Inner  Frontier
Fourth Way Spiritual Practice

 

Inner Work


For the week of January 9, 2006


Staying Here

Stray moments of awakening enliven our days; we remember our inner work and rise into a more complete awareness of ourselves and our immediate situation. Nearly always, though, we evaporate within a matter of seconds, dissolving back into the stream of experience, living with little or no self-awareness. Why is that? Why is our real time so brief, when our path calls us to remain awake?

Energies matter. By not wasting ourselves on hurry, anxiety, overindulgences, anger, fear, distractions, and all the other myriad ways of misusing energies, we conserve our resources for inner work. The sensitive energy builds up naturally. We can also accelerate its accumulation by attending to being in our body and by the occasional practice of energy breathing. Paying attention to the silent background awareness, to the stillness beneath our thoughts, we open to the conscious energy. These two energies, the sensitive and the conscious, form the basis of presence, our inner home.

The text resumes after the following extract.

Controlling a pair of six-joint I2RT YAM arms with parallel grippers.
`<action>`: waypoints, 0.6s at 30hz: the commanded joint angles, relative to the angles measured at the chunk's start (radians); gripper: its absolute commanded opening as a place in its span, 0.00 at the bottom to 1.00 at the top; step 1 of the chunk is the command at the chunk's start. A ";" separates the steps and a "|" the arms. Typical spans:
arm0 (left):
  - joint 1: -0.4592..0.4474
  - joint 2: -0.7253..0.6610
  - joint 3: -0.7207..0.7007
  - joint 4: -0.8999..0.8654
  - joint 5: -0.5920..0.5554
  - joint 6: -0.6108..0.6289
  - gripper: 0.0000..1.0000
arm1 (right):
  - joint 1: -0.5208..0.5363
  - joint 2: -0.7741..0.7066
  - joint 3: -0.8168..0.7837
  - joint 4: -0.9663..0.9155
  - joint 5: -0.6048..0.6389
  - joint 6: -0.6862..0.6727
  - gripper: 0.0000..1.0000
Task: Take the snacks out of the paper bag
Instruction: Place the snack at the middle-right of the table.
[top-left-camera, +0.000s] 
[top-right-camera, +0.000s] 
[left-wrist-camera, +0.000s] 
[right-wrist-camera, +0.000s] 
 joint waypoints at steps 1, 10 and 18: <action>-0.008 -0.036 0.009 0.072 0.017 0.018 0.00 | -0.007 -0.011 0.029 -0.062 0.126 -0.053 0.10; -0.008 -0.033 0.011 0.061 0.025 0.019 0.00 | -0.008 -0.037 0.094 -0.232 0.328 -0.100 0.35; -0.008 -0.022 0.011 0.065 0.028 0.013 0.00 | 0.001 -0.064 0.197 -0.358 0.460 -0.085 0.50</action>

But the single most important factor in extending presence beyond a few seconds is will. If we have decided ahead of time that when moments of opportunity come to us we will make the effort to stay present, then we may stay here, in this body, in this place, in this time. Intention is the key. The continuously reiterated intention to be draws the necessary energies to us. This is the path toward stabilized presence, the doorway to love.

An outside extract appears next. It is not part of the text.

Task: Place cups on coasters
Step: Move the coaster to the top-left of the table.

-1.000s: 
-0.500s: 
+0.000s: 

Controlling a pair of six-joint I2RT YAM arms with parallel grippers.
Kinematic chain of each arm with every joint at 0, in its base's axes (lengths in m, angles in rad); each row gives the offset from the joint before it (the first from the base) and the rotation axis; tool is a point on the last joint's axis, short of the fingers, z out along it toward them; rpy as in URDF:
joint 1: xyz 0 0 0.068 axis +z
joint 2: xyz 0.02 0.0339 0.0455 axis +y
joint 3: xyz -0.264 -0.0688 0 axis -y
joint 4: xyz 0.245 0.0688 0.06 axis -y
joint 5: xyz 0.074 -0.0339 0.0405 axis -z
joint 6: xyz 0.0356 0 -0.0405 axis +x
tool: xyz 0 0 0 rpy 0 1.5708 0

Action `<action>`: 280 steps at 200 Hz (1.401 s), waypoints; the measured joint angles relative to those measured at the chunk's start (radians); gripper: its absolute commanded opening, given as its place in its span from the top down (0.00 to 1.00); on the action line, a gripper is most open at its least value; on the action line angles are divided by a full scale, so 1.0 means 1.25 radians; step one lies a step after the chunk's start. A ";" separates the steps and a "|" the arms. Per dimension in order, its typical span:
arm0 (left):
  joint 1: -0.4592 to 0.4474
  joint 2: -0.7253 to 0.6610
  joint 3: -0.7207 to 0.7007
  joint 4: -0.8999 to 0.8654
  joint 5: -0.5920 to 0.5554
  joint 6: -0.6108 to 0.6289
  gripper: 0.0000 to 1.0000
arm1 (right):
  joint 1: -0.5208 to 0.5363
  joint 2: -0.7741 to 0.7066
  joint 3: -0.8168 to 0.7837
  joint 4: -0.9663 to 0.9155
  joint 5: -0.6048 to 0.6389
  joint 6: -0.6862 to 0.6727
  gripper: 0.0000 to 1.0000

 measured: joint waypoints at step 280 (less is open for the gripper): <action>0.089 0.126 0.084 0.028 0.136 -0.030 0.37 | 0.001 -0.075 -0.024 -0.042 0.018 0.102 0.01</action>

How to stay here? Given the requisite decision to stay present, we simply watch the flow of experience. We become the one who sees, the one who lives our life. Moment to moment, breath to breath, we stay. We stay with ourselves. We stay with our awareness. In walking, step to step. In eating, bite to bite. In speaking or listening, phrase to phrase. We stay in this immediate, elemental chunk of experience, and then in the next piece, and so on as the pieces naturally and seamlessly blend together within our growing presence.

The practice of staying here, established in presence, is akin to learning to ride a bicycle. We easily fall off to one side or the other, unless we pay continuous attention to staying in the center of balance. We pick ourselves up and begin again, and again. Gradually our stability grows and what seemed impossible becomes feasible.

For this week, work to stay here and now, a little more each day.